Occasional Naps May Help Lower Risk Of Stroke, Heart Attack

LAUSANNE, Switzerland — A tranquil nap within the afternoon may be an effective way to interrupt up the day and add some pep to your step for the remainder of your day by day routine. Now, researchers in Switzerland have discovered another excuse why you must think about having fun with a daily daytime snooze: taking a daytime nap a couple of times every week could decrease your danger of struggling a coronary heart assault or stroke.

Interestingly, the examine authors be aware that the time period spent napping didn’t appear to affect this profit, nor did napping any greater than twice per week.

For the examine, researchers analyzed the affiliation between frequency and period of naps with the danger of deadly and non-fatal critical heart problems occasions like coronary heart assaults and strokes in 3,462 randomly chosen residents of Lausanne, Switzerland. Participants have been between 35 and 75 years outdated, and recruited between 2003 and 2006.

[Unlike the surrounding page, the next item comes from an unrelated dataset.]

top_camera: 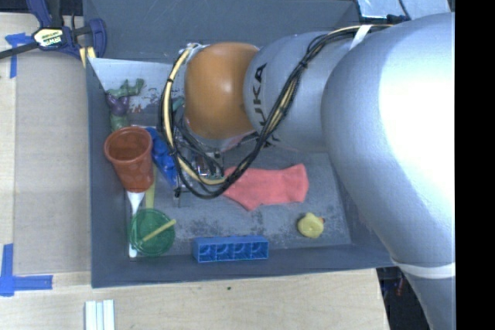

Following their preliminary enrollment, every participant had their first check-up between 2009 and 2012. Then, researchers recorded data on individuals’ sleep and nap patterns, and monitored their health outcomes for a mean of 5 years.

In all, greater than half (58%) of the individuals mentioned they normally didn’t nap on a week-to-week foundation; 19% mentioned they took one to 2 naps per week; 12% mentioned they took between three and 5 naps; and 11% mentioned they dozed off no less than six or seven instances weekly.


The most frequent nappers have been principally older obese males with a smoking behavior, and tended to sleep longer at night time than those that mentioned they didn’t nap through the day. This frequent napping group additionally reported extra daytime sleepiness and extra extreme obstructive sleep apnea.

During the monitoring interval,155 deadly and non-fatal heart problems occasions have been recorded. Those who reported occasional (as soon as to twice weekly) napping lowered their heart problems occasion chance by 48% in comparison with those that didn’t nap in any respect. This affiliation nonetheless held true even after controlling for different influential components, reminiscent of affected person age, nighttime sleep period, hypertension, and excessive ldl cholesterol. Furthermore, these findings didn’t fluctuate after factoring in daytime fatigue, depression, and recurrently sleeping for at least six hours a night.

The solely components that did have an effect on the guts benefits of napping have been outdated age (65+) and sleep apnea. In truth, there was an preliminary noticed improve in cardiovascular dangers amongst frequent nappers, however researchers say these outcomes have been just about disproven after taking into consideration components like age and circumstances like sleep apnea.

Researchers additionally famous no distinction within the price of cardiovascular occasions relying on nap period, starting from as quick as 5 minutes to over one hour.

The examine’s authors warning that is an observational examine, which means it cannot definitively set up trigger. Furthermore, the information used relied on individuals’ subjective recollections and talent to recall their napping habits, leaving open the chance for error.

“While the exact physiological pathways linking daytime napping to [cardiovascular disease] risk is not clear, [this research] contributes to the ongoing debate on the health implications of napping, and suggests that it might not only be the duration, but also the frequency that matters” feedback Dr. Yue Leng and Dr. Kristine Yaffe, of the University of California at San Francisco, in a release. “The study of napping is a challenging but also a promising field with potentially significant public health implications. While there remain more questions than answers, it is time to start unveiling the power of naps for a supercharged heart.”

The study is printed within the scientific journal Heart.